Lists of "top" social innovations are fun to read, but what would be really useful is a searchable data base with rigorous information about innovations.

(Fourth in an occasional series on the discipline of developing social innovations.)

In a special report on social responsibility in America, TIME announced that "there is a new social contract evolving between many Americans and businesses about what goes into making the products we buy." TIME called this "ethical consumerism" and described 25 businesses, nonprofits, and activists who are "changing the world." Those from the U.S. included: 

  • The for-profit Recyclebank, which gives recyclers points they can redeem at 1,500 retailers.
  • Starbucks, which pays above-market prices for coffee beans purchased from small-scale farmers in the developing world.
  • LaDonna Redmond, who opened Graffiti and Grub, an organic-food market on the south side of Chicago staffed by inner-city youth who work on urban farms.
  • Interface, the carpet company that uses natural, recyclable fibers.
  • General Electric, which is focusing on energy-efficient technologies.
  • Melissa Schweisguth, a consultant who helps companies shrink their carbon footprint and who "can fit an entire year's worth of [her] garbage in one coffee can. What little trash she accumulates gets composted, recycled or reused."
  • Walmart, which is pushing to green its stores and 100,000 suppliers.
  • CleanFish, a firm that advises eco-conscious fish farms and wild fisheries on how to improve their operations.

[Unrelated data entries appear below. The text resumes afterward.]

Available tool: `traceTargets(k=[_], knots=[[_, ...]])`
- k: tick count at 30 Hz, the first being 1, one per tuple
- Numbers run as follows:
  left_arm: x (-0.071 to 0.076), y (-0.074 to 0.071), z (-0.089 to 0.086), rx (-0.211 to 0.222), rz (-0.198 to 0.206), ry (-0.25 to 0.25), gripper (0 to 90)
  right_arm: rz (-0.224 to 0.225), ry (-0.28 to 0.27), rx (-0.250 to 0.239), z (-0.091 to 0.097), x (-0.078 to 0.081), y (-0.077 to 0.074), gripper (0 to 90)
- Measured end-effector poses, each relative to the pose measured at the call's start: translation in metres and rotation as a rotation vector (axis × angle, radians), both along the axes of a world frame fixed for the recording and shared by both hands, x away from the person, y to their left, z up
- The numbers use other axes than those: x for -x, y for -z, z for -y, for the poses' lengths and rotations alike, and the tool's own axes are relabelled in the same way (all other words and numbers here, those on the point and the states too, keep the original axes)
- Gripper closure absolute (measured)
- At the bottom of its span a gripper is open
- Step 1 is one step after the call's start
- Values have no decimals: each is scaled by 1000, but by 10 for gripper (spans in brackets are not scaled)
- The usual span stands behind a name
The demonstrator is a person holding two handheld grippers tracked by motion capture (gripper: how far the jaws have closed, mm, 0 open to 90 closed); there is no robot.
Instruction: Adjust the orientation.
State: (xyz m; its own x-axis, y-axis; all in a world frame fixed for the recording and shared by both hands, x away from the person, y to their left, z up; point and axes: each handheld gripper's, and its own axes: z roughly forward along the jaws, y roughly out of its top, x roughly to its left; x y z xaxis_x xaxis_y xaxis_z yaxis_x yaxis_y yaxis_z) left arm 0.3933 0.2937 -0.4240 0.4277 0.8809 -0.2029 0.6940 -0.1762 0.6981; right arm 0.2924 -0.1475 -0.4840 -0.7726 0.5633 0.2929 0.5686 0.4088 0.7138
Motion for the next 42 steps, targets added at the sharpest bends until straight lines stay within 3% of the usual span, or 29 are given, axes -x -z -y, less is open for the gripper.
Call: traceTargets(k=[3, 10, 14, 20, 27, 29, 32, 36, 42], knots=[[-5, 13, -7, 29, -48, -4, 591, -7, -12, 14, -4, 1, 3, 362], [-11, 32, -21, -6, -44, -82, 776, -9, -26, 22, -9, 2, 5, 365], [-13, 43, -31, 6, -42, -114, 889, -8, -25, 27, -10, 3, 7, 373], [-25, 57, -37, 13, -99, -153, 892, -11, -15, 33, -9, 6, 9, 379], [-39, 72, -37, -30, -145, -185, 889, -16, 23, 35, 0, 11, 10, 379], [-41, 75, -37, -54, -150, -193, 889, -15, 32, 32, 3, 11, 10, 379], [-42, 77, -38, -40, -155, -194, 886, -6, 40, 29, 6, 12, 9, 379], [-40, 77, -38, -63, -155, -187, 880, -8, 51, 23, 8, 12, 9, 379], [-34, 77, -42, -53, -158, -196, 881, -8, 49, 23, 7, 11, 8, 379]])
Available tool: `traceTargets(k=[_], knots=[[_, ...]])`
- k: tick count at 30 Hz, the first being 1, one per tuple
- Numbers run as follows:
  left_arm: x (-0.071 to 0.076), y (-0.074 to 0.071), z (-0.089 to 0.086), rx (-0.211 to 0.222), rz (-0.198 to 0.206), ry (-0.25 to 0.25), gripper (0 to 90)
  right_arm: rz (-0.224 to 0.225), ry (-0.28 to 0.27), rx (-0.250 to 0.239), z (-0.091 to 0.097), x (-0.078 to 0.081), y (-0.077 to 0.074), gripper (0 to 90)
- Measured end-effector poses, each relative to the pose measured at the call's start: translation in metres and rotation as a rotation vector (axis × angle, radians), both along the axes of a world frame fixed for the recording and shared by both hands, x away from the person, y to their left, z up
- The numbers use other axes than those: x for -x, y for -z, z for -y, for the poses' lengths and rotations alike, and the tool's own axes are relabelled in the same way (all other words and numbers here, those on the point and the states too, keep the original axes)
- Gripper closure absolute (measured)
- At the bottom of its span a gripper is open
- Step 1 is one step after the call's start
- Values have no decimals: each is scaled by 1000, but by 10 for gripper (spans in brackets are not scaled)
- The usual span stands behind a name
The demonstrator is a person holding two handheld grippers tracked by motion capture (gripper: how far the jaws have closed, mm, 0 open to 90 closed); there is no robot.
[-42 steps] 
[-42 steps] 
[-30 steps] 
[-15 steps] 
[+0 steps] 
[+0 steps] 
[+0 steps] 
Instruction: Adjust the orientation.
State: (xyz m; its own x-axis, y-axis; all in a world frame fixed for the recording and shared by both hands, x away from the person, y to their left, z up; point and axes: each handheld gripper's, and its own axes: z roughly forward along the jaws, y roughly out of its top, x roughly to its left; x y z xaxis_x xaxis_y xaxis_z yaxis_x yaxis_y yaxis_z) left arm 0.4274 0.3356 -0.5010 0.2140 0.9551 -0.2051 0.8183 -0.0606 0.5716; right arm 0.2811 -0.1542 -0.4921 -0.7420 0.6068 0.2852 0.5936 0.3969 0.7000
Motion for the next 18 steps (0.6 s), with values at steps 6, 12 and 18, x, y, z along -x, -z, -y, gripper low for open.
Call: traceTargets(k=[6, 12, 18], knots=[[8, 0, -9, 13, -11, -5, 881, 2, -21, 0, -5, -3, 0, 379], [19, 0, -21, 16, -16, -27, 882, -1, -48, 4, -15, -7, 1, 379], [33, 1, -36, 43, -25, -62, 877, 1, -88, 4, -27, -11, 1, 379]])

A nice list--a few items are the usual suspects, a few are unfamiliar. But should we trust this information? In previous blogs about hunting for social innovation, we've looked at awarding prizes for social innovations and tracking and publicizing the batting average of social innovation funders and brokers. What's evident is that there's an audience for ideas/information about social innovations. But there's next to no consumer information out there. Case studies, yes. Blogs and news media articles, yes. Marketing/propaganda from social entrepreneurs and investors, yes. But there's nowhere to go to get critical, comparative insights about a particular innovation or set of innovations. So how can you know if Starbucks' version of "fair trade" is as good for Mexican coffee growers as the versions of others? Or whether the urban agriculture model of Graffiti and Grub is replicable and sustainable elsewhere? Or whether RecycleBank has an economic model that works or will peter out after a while? And so on.

Without this sort of information, social innovation as a field remains remarkably inefficient and a void of learning. Finding out what works--with what results and under what conditions--requires an exhaustive search in a universe of information without any trusted navigational tools. And learning how to improve what you're working on can't happen without deep information that allows you to compare with what others are doing. 

Who in the field of social innovation will step up to this challenge?